[Entries taken from a collection]
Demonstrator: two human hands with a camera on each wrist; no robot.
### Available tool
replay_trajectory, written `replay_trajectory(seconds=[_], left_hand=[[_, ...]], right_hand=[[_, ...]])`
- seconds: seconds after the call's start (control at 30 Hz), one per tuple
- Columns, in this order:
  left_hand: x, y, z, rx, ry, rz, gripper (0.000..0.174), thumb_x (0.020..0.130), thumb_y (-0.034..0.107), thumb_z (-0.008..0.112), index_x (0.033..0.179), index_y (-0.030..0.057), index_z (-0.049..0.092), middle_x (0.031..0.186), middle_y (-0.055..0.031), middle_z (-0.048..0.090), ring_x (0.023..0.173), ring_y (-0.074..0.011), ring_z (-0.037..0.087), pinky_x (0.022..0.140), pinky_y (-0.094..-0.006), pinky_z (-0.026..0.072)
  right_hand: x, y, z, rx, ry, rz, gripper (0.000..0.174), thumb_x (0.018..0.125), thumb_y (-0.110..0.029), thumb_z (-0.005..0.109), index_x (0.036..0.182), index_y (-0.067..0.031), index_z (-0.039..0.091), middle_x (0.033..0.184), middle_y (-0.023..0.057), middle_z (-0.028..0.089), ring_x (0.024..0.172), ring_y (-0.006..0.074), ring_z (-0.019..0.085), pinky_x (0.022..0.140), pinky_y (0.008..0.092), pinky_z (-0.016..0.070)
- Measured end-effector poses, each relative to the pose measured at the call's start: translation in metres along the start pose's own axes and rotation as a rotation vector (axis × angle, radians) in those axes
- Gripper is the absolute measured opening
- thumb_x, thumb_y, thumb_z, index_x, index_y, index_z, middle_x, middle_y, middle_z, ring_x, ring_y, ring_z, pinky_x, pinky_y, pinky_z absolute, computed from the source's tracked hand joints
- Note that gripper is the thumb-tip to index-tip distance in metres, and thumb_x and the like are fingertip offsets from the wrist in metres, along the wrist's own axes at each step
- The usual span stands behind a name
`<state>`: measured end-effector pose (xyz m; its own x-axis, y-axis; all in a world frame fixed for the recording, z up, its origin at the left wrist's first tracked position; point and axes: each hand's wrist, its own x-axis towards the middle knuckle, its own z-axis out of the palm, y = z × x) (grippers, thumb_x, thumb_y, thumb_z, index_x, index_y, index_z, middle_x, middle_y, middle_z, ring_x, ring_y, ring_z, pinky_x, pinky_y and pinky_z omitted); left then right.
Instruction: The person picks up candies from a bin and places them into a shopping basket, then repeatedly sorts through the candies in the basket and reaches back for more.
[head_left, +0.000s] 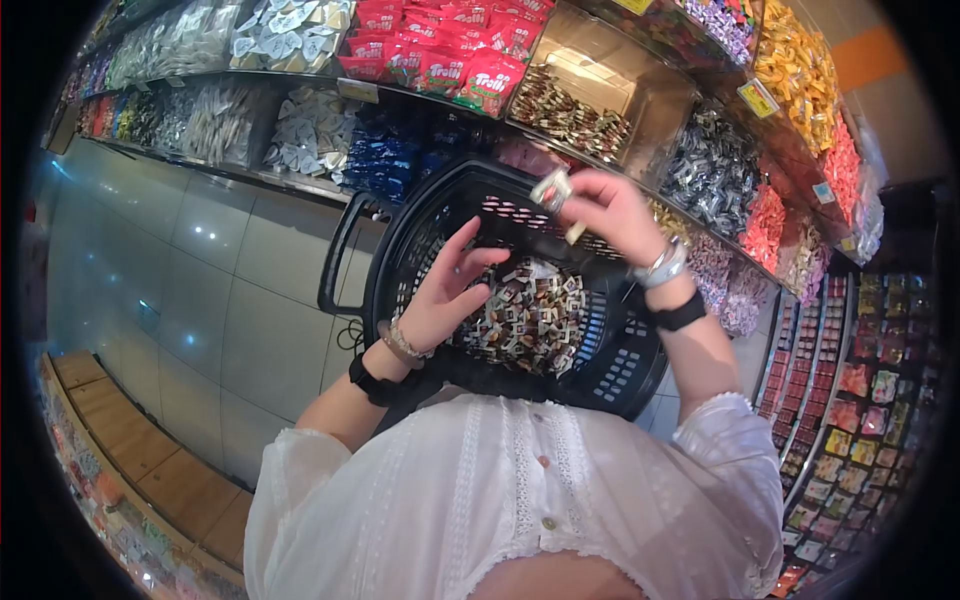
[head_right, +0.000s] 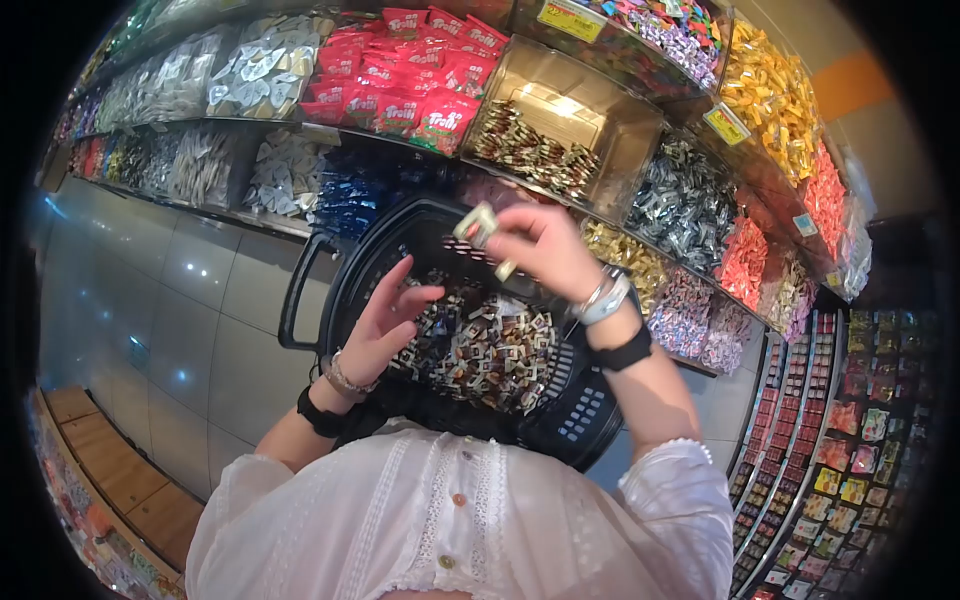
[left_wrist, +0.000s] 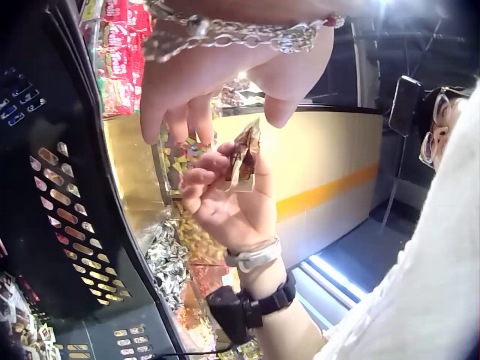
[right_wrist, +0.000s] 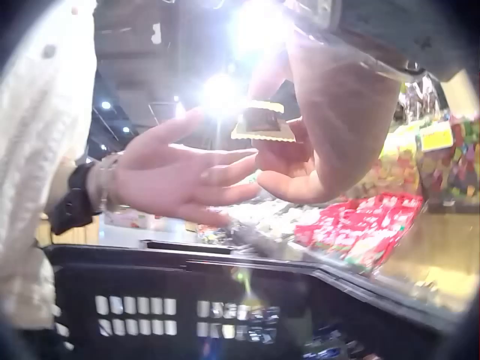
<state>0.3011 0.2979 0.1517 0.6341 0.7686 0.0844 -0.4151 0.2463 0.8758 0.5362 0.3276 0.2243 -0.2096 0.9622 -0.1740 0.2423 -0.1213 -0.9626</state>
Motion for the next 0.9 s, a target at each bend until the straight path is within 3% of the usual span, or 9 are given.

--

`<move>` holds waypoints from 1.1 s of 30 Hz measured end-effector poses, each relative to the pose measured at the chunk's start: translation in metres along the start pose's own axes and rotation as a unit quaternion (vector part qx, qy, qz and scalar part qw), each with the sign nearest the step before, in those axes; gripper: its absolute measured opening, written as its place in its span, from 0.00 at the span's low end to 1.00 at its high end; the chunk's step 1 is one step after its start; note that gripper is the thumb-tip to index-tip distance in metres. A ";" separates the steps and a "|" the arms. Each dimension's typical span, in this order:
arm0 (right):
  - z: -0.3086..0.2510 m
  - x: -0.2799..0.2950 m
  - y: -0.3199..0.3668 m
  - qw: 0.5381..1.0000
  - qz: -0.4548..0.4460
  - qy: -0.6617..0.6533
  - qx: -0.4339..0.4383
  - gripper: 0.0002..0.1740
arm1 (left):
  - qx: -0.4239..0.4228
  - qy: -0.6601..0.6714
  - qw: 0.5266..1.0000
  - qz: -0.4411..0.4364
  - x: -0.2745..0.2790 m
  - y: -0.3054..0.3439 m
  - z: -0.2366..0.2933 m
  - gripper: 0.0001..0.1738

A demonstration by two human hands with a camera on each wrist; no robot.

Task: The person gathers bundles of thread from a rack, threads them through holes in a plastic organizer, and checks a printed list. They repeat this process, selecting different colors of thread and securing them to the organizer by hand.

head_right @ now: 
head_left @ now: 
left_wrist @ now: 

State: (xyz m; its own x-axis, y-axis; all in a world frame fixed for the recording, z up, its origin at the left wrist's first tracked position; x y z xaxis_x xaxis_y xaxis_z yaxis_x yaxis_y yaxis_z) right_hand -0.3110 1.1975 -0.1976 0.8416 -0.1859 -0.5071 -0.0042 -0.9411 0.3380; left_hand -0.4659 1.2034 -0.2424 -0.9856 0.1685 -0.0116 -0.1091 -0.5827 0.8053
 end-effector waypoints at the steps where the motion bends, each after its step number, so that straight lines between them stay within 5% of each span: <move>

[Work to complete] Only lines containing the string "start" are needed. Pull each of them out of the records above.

[Result of the task]
- seconds: seconds after the call's start (control at 30 Hz), one per tuple
- Measured end-effector poses, each relative to the pose measured at the call's start: translation in metres along the start pose's own axes and rotation as a rotation vector (axis × angle, radians) in those axes
`<move>` holds waypoints from 1.1 s of 30 Hz measured end-effector poses, each relative to the pose measured at the chunk's start: translation in metres along the start pose's own axes and rotation as a unit quaternion (vector part qx, qy, qz and scalar part qw), each with the sign nearest the step before, in those axes; gripper: its absolute measured opening, written as its place in its span, from 0.00 at the span's low end to 1.00 at its high end; the chunk's step 1 is one step after its start; note that gripper is the thumb-tip to index-tip distance in metres. A ";" separates the steps and a "|" the arms. Each dimension's typical span, in this order:

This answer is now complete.